Without changing anything, transcribe all of the entries.

◆ Dataset records
Content starts

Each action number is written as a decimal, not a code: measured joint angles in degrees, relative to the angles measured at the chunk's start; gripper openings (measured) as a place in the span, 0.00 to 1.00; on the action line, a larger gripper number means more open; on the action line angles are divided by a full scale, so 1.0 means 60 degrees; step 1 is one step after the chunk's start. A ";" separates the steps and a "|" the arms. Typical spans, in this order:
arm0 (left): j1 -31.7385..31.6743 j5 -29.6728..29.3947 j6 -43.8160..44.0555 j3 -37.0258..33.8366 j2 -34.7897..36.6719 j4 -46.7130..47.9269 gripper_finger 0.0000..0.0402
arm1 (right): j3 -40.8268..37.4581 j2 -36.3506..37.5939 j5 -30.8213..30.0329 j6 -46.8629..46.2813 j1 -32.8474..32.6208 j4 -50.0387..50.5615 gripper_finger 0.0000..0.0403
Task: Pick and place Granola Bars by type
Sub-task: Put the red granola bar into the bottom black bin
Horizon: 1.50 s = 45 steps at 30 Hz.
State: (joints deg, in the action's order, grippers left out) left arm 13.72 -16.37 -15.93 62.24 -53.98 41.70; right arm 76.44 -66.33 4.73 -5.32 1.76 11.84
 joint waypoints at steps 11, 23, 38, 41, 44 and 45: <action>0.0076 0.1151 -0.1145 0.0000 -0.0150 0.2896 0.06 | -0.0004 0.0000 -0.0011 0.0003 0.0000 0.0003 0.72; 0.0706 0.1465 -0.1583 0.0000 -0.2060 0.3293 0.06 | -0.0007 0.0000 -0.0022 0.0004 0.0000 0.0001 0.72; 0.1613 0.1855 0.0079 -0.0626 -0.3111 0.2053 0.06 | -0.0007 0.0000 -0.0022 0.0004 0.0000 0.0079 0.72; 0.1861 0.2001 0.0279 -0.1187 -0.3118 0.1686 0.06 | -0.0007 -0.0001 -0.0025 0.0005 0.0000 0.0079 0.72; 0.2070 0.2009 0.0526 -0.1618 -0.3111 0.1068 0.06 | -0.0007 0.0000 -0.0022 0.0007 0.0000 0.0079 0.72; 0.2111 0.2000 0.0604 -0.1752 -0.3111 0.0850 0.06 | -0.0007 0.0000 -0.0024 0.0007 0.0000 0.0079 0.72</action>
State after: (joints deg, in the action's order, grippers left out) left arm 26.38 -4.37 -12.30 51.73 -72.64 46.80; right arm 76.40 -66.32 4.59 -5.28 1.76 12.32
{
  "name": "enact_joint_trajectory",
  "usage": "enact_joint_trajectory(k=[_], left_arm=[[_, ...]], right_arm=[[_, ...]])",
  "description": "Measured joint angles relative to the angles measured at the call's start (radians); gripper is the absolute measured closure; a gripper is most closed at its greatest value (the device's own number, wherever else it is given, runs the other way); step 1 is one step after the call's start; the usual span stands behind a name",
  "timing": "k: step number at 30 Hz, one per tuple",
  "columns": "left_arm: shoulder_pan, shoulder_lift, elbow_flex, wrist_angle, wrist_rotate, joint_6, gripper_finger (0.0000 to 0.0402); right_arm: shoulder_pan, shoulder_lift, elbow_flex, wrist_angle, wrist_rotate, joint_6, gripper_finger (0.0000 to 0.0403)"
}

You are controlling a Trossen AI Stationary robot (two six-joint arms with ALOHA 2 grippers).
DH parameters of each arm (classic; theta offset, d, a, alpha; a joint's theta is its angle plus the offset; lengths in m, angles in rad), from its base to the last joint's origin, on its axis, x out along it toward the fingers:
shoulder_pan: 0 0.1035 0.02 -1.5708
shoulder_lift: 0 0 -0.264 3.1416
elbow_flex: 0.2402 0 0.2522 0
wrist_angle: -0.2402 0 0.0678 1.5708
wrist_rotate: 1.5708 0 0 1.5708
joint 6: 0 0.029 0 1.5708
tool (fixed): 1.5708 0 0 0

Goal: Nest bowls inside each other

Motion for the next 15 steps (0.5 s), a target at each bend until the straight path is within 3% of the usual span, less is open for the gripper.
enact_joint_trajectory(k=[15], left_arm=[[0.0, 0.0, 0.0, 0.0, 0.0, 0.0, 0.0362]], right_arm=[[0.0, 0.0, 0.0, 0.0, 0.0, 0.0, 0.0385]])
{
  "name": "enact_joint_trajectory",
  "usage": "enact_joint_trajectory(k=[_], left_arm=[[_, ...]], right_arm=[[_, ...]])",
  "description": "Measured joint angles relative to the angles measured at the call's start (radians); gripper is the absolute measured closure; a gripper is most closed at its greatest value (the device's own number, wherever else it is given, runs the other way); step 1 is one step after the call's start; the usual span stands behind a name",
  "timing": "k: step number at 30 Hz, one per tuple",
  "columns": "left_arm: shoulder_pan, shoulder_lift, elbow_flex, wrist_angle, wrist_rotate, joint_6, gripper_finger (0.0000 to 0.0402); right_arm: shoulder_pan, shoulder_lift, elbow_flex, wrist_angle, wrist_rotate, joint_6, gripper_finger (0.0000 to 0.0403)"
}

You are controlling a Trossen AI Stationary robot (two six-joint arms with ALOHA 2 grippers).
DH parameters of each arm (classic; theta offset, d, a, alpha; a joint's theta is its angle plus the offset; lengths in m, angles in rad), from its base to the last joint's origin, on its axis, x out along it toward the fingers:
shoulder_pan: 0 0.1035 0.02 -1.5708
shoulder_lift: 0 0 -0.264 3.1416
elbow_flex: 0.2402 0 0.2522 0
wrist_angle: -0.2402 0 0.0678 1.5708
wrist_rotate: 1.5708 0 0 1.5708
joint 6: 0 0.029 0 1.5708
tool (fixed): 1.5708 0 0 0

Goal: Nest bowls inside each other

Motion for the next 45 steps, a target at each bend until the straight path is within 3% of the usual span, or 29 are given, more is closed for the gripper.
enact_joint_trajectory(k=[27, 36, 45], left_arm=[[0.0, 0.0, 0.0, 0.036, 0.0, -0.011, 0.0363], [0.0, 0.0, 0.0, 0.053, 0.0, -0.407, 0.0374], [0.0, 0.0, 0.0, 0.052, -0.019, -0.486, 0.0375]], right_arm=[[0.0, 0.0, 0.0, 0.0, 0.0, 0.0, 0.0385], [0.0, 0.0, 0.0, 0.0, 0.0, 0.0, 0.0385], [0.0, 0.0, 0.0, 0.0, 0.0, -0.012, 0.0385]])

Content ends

◆ Exercise output
Each action number is written as a decimal, not a code: measured joint angles in degrees, relative to the angles measured at the chunk's start; gripper openings (measured) as a place in the span, 0.00 to 1.00; on the action line, a larger gripper number means more open; on the action line angles are divided by a full scale, so 1.0 means 60 degrees; step 1 is one step after the chunk's start. A ";" separates the steps and a "|" the arms. Typical spans, in this order:
arm0 (left): j1 -31.7385..31.6743 j5 -29.6728..29.3947 j6 -43.8160..44.0555 j3 -37.0258..33.8366 j2 -34.7897..36.6719 j4 -46.7130..47.9269 gripper_finger 0.0000..0.0402
arm1 (right): j3 -40.8268..37.4581 j2 -36.3506..37.5939 j5 -30.8213..30.0329 j6 -46.8629..46.2813 j1 -32.8474..32.6208 j4 -50.0387..50.5615 gripper_finger 0.0000..0.0403
Task: Pick and place Granola Bars by type
Sub-task: Put the red granola bar into the bottom black bin
Horizon: 1.50 s = 45 steps at 30 Hz.
State: (joints deg, in the action's order, grippers left out) left arm 13.72 -16.37 -15.93 62.24 -53.98 41.70; right arm 76.44 -66.33 4.73 -5.32 1.76 11.84
 joint waypoints at steps 11, 23, 38, 41, 44 and 45: <action>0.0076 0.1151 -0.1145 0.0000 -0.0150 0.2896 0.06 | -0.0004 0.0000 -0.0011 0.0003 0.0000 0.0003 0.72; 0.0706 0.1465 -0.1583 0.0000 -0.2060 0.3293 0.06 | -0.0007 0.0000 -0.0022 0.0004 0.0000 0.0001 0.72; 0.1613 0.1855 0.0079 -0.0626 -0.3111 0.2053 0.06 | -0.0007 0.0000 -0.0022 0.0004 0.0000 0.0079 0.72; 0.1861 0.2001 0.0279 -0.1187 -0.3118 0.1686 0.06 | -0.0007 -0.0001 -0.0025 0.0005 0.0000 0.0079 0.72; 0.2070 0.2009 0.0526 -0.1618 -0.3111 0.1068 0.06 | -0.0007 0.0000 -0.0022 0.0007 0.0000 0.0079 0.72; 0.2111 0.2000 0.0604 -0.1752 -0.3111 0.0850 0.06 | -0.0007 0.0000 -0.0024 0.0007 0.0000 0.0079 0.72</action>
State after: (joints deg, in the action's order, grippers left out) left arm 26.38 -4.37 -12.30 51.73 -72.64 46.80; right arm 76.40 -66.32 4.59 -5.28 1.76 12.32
{
  "name": "enact_joint_trajectory",
  "usage": "enact_joint_trajectory(k=[_], left_arm=[[_, ...]], right_arm=[[_, ...]])",
  "description": "Measured joint angles relative to the angles measured at the call's start (radians); gripper is the absolute measured closure; a gripper is most closed at its greatest value (the device's own number, wherever else it is given, runs the other way); step 1 is one step after the call's start; the usual span stands behind a name",
  "timing": "k: step number at 30 Hz, one per tuple",
  "columns": "left_arm: shoulder_pan, shoulder_lift, elbow_flex, wrist_angle, wrist_rotate, joint_6, gripper_finger (0.0000 to 0.0402); right_arm: shoulder_pan, shoulder_lift, elbow_flex, wrist_angle, wrist_rotate, joint_6, gripper_finger (0.0000 to 0.0403)"
}

You are controlling a Trossen AI Stationary robot (two six-joint arms with ALOHA 2 grippers).
DH parameters of each arm (classic; theta offset, d, a, alpha; a joint's theta is its angle plus the offset; lengths in m, angles in rad), from its base to the last joint's origin, on its axis, x out along it toward the fingers:
shoulder_pan: 0 0.1035 0.02 -1.5708
shoulder_lift: 0 0 -0.264 3.1416
elbow_flex: 0.2402 0 0.2522 0
wrist_angle: -0.2402 0 0.0678 1.5708
wrist_rotate: 1.5708 0 0 1.5708
joint 6: 0 0.029 0 1.5708
tool (fixed): 1.5708 0 0 0

Goal: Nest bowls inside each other

Motion for the next 15 steps (0.5 s), a target at each bend until the straight path is within 3% of the usual span, less is open for the gripper.
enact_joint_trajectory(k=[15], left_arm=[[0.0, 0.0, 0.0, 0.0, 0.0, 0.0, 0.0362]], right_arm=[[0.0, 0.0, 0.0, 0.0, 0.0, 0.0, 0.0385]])
{
  "name": "enact_joint_trajectory",
  "usage": "enact_joint_trajectory(k=[_], left_arm=[[_, ...]], right_arm=[[_, ...]])",
  "description": "Measured joint angles relative to the angles measured at the call's start (radians); gripper is the absolute measured closure; a gripper is most closed at its greatest value (the device's own number, wherever else it is given, runs the other way); step 1 is one step after the call's start; the usual span stands behind a name",
  "timing": "k: step number at 30 Hz, one per tuple",
  "columns": "left_arm: shoulder_pan, shoulder_lift, elbow_flex, wrist_angle, wrist_rotate, joint_6, gripper_finger (0.0000 to 0.0402); right_arm: shoulder_pan, shoulder_lift, elbow_flex, wrist_angle, wrist_rotate, joint_6, gripper_finger (0.0000 to 0.0403)"
}

You are controlling a Trossen AI Stationary robot (two six-joint arms with ALOHA 2 grippers).
DH parameters of each arm (classic; theta offset, d, a, alpha; a joint's theta is its angle plus the offset; lengths in m, angles in rad), from its base to the last joint's origin, on its axis, x out along it toward the fingers:
shoulder_pan: 0 0.1035 0.02 -1.5708
shoulder_lift: 0 0 -0.264 3.1416
elbow_flex: 0.2402 0 0.2522 0
wrist_angle: -0.2402 0 0.0678 1.5708
wrist_rotate: 1.5708 0 0 1.5708
joint 6: 0 0.029 0 1.5708
tool (fixed): 1.5708 0 0 0

Goal: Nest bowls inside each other

Motion for the next 45 steps, a target at each bend until the straight path is within 3% of the usual span, or 29 are given, more is closed for the gripper.
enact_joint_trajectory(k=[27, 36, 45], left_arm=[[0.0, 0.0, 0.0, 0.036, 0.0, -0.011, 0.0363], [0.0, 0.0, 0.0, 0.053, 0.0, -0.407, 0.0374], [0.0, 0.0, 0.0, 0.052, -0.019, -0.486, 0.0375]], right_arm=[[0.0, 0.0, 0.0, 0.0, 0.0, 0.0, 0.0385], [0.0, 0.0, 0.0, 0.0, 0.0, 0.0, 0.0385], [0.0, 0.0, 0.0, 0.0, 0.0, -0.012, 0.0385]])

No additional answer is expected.